- [Work instruction] In the records that follow, find each line with the word "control" and copy it.

Data for processing section start

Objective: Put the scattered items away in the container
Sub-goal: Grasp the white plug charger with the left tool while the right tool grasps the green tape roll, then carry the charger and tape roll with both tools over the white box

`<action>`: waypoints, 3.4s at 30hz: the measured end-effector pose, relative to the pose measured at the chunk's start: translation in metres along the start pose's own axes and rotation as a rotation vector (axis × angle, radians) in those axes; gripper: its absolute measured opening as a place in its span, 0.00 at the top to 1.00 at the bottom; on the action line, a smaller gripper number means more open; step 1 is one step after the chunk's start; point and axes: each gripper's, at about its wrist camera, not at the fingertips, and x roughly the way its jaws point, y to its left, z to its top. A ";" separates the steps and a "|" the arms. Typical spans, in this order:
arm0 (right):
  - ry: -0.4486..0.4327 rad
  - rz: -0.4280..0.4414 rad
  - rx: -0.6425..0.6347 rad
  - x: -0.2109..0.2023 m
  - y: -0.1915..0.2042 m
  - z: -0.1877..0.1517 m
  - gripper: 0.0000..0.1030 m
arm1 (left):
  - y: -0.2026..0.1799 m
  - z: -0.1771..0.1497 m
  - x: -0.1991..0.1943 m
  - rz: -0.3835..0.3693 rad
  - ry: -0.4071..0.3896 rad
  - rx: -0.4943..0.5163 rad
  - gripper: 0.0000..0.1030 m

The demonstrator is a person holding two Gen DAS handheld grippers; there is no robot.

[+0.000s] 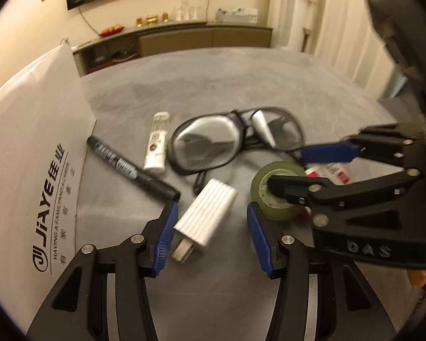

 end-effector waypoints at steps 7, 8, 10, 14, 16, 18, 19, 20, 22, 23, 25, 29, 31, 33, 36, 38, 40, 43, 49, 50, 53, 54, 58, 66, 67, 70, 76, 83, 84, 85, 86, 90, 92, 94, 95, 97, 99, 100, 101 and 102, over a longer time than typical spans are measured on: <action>-0.013 0.035 0.062 -0.012 -0.015 0.005 0.81 | 0.011 0.004 -0.007 -0.018 0.004 -0.059 0.78; -0.017 0.038 0.073 -0.014 -0.019 0.005 0.81 | 0.012 0.004 -0.006 -0.016 0.006 -0.062 0.78; -0.018 0.039 0.094 -0.015 -0.026 0.005 0.81 | 0.011 0.005 -0.007 -0.018 0.009 -0.063 0.78; -0.018 0.034 0.105 -0.017 -0.032 0.003 0.81 | 0.007 0.004 -0.011 -0.028 0.007 -0.057 0.78; -0.025 0.035 0.105 -0.019 -0.033 0.004 0.81 | 0.005 0.005 -0.013 -0.029 0.003 -0.050 0.78; -0.035 0.041 0.112 -0.022 -0.034 0.005 0.81 | 0.005 0.005 -0.014 -0.031 0.004 -0.047 0.78; -0.040 0.049 0.119 -0.023 -0.035 0.006 0.81 | 0.005 0.004 -0.014 -0.032 0.006 -0.050 0.78; -0.044 0.058 0.126 -0.024 -0.036 0.006 0.81 | 0.006 0.003 -0.015 -0.033 0.008 -0.053 0.78; -0.044 0.084 0.143 -0.025 -0.038 0.008 0.81 | 0.008 0.003 -0.015 -0.033 0.011 -0.055 0.78; -0.041 0.094 0.147 -0.025 -0.038 0.008 0.81 | 0.008 0.003 -0.015 -0.033 0.012 -0.057 0.78; -0.028 0.094 0.143 -0.021 -0.036 0.008 0.81 | 0.008 0.003 -0.015 -0.036 0.018 -0.057 0.78; 0.014 0.092 0.166 -0.009 -0.035 0.005 0.51 | 0.008 0.002 -0.016 -0.035 0.021 -0.058 0.78; 0.013 0.090 0.164 -0.008 -0.034 0.003 0.40 | 0.009 0.002 -0.016 -0.035 0.023 -0.057 0.78; 0.014 0.085 0.140 -0.007 -0.029 0.002 0.36 | 0.008 0.002 -0.016 -0.035 0.027 -0.055 0.78; 0.018 0.060 0.091 -0.005 -0.019 -0.001 0.35 | 0.007 0.001 -0.014 -0.032 0.035 -0.048 0.78; 0.025 0.017 0.041 0.001 -0.011 -0.003 0.35 | 0.006 0.000 -0.013 -0.032 0.039 -0.045 0.78; 0.017 -0.011 0.000 0.004 -0.006 -0.004 0.37 | 0.006 0.000 -0.013 -0.030 0.040 -0.041 0.78; 0.002 0.018 0.019 -0.001 -0.010 -0.002 0.51 | 0.006 0.000 -0.015 -0.028 0.035 -0.041 0.78; -0.052 0.079 0.105 -0.020 -0.025 0.007 0.52 | 0.007 0.000 -0.019 -0.030 0.020 -0.046 0.78; -0.055 0.087 0.115 -0.022 -0.025 0.008 0.52 | 0.007 0.000 -0.020 -0.030 0.017 -0.047 0.78; -0.070 0.099 0.124 -0.030 -0.022 0.013 0.52 | 0.006 0.002 -0.025 -0.037 0.009 -0.051 0.78; -0.074 0.102 0.122 -0.032 -0.020 0.014 0.52 | 0.005 0.003 -0.029 -0.042 0.001 -0.052 0.78; -0.094 0.114 0.111 -0.044 -0.010 0.019 0.52 | -0.001 0.011 -0.051 -0.068 -0.045 -0.048 0.81; -0.155 0.132 0.120 -0.072 0.003 0.025 0.52 | 0.002 0.014 -0.087 -0.089 -0.108 -0.058 0.81; -0.159 0.133 0.122 -0.073 0.003 0.025 0.52 | 0.004 0.013 -0.086 -0.088 -0.099 -0.066 0.82; -0.143 0.133 0.132 -0.070 0.004 0.023 0.52 | 0.013 0.009 -0.083 -0.103 -0.071 -0.101 0.86; -0.151 0.144 0.131 -0.076 0.009 0.026 0.52 | 0.018 0.011 -0.097 -0.108 -0.097 -0.121 0.86; -0.165 0.147 0.113 -0.083 0.019 0.027 0.52 | 0.018 0.009 -0.101 -0.114 -0.099 -0.116 0.87; -0.166 0.146 0.110 -0.083 0.019 0.027 0.52 | 0.019 0.008 -0.102 -0.115 -0.099 -0.119 0.88; -0.165 0.145 0.111 -0.083 0.019 0.027 0.52 | 0.020 0.008 -0.103 -0.118 -0.100 -0.124 0.88; -0.160 0.145 0.112 -0.082 0.019 0.027 0.52 | 0.021 0.009 -0.104 -0.121 -0.101 -0.129 0.88; -0.166 0.143 0.106 -0.085 0.021 0.027 0.52 | 0.025 0.009 -0.104 -0.137 -0.102 -0.154 0.86; -0.163 0.141 0.104 -0.084 0.021 0.027 0.52 | 0.027 0.007 -0.096 -0.181 -0.068 -0.183 0.64; -0.160 0.140 0.104 -0.081 0.021 0.025 0.52 | 0.025 0.004 -0.085 -0.212 -0.028 -0.196 0.58; -0.161 0.141 0.105 -0.078 0.020 0.023 0.52 | 0.022 0.003 -0.080 -0.190 -0.017 -0.185 0.58; -0.124 0.132 0.118 -0.068 0.018 0.022 0.52 | 0.015 0.002 -0.075 -0.141 -0.011 -0.143 0.61; -0.117 0.147 0.127 -0.066 0.017 0.023 0.52 | 0.011 0.004 -0.071 -0.132 -0.014 -0.126 0.59; -0.123 0.154 0.128 -0.067 0.017 0.023 0.52 | 0.009 0.004 -0.068 -0.141 -0.009 -0.124 0.58; -0.130 0.151 0.123 -0.069 0.017 0.023 0.52 | 0.008 0.004 -0.064 -0.137 -0.003 -0.122 0.58; -0.136 0.149 0.118 -0.071 0.018 0.022 0.52 | 0.006 0.003 -0.060 -0.128 0.002 -0.118 0.58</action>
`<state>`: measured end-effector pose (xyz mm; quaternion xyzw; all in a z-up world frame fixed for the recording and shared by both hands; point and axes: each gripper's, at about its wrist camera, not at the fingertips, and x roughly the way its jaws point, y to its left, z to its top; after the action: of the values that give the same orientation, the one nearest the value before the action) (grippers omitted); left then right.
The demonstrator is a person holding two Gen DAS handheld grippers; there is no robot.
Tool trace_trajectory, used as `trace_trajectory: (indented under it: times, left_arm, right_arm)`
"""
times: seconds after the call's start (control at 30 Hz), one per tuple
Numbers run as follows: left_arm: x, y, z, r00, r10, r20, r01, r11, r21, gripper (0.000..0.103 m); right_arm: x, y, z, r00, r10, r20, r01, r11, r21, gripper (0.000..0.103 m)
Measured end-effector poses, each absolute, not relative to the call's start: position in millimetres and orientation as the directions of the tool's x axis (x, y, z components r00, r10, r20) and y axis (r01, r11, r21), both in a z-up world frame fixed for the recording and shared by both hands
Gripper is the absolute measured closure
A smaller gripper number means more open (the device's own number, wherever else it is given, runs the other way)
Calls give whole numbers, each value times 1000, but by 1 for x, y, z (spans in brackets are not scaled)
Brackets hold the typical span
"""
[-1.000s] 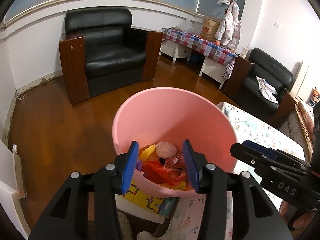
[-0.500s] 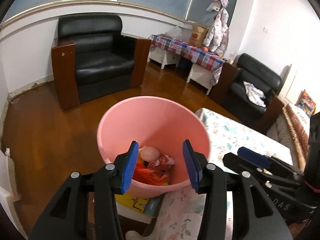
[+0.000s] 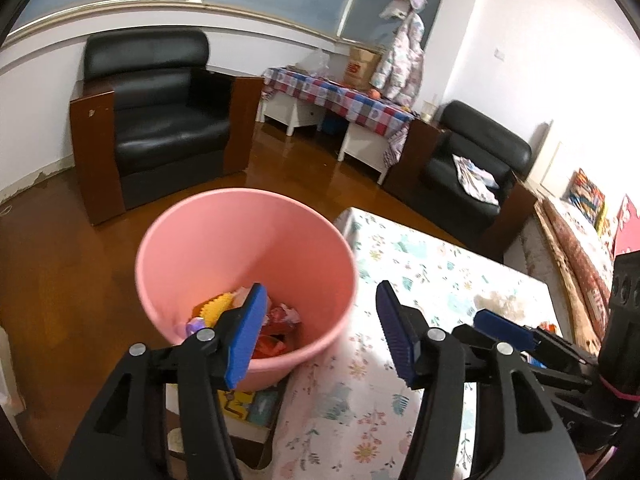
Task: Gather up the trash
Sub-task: 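Grasp the yellow chip with the left tool while the right tool grasps the orange-white bag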
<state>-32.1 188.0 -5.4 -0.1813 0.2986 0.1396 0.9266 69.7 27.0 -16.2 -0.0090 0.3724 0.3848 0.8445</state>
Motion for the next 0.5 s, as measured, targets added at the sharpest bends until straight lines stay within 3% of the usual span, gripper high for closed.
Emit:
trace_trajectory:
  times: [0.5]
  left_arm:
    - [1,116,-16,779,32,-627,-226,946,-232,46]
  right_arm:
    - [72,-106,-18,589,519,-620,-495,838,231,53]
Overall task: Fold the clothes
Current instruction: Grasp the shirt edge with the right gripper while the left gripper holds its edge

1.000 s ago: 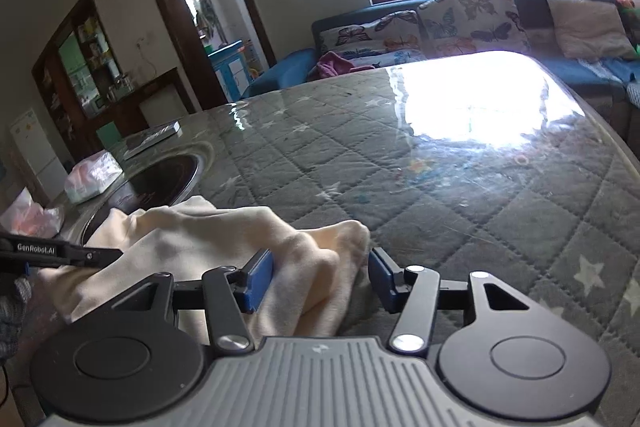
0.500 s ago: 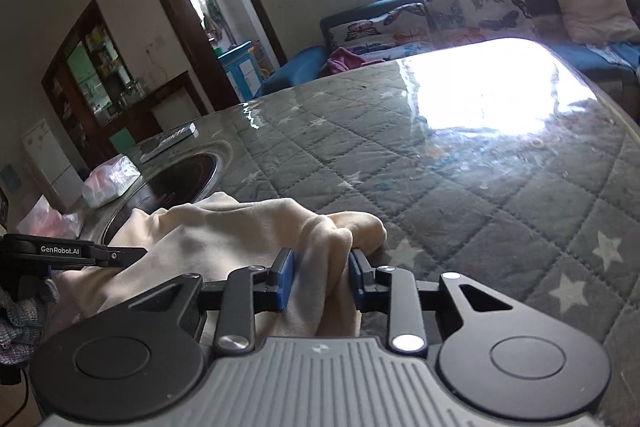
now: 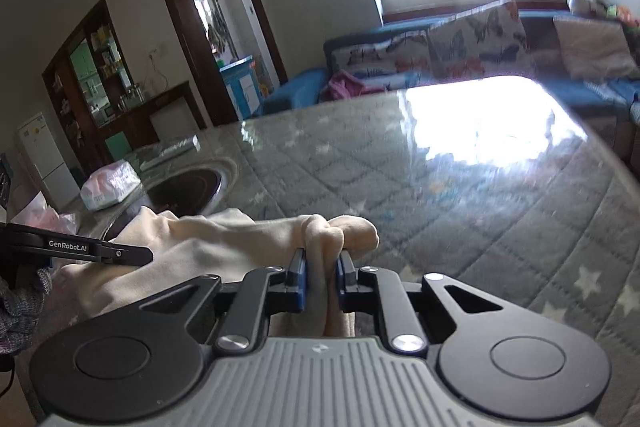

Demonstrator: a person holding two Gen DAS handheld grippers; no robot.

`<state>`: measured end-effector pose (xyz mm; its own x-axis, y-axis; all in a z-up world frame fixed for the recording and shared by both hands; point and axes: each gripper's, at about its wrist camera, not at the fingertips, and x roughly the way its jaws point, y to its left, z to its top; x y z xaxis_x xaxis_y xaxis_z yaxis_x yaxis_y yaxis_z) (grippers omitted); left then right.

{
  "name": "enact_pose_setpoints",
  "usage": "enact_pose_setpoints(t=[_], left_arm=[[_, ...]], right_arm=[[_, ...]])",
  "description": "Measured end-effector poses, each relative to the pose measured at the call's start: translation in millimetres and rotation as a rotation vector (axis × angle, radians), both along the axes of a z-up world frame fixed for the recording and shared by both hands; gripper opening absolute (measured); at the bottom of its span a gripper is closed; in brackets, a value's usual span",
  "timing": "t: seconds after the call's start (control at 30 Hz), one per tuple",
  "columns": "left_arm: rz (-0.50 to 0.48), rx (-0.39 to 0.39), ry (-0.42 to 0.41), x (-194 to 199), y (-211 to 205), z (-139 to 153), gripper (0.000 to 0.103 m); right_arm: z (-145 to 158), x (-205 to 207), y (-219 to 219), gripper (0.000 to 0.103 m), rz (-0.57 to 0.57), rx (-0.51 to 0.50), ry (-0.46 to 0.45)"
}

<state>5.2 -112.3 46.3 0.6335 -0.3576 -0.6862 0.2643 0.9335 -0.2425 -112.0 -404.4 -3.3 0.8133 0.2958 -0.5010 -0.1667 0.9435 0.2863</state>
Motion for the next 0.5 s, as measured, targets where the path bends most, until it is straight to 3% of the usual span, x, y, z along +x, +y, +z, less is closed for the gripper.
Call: enact_pose_setpoints(t=[0.5], left_arm=[[-0.183, -0.047, -0.085, 30, -96, 32, 0.014]], right_arm=[[51, -10, -62, 0.013, -0.175, -0.147, -0.084]])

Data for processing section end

- [Written solution]
times: seconds after the call's start (control at 30 Hz), one per tuple
  "timing": "t: seconds after the call's start (control at 30 Hz), one per tuple",

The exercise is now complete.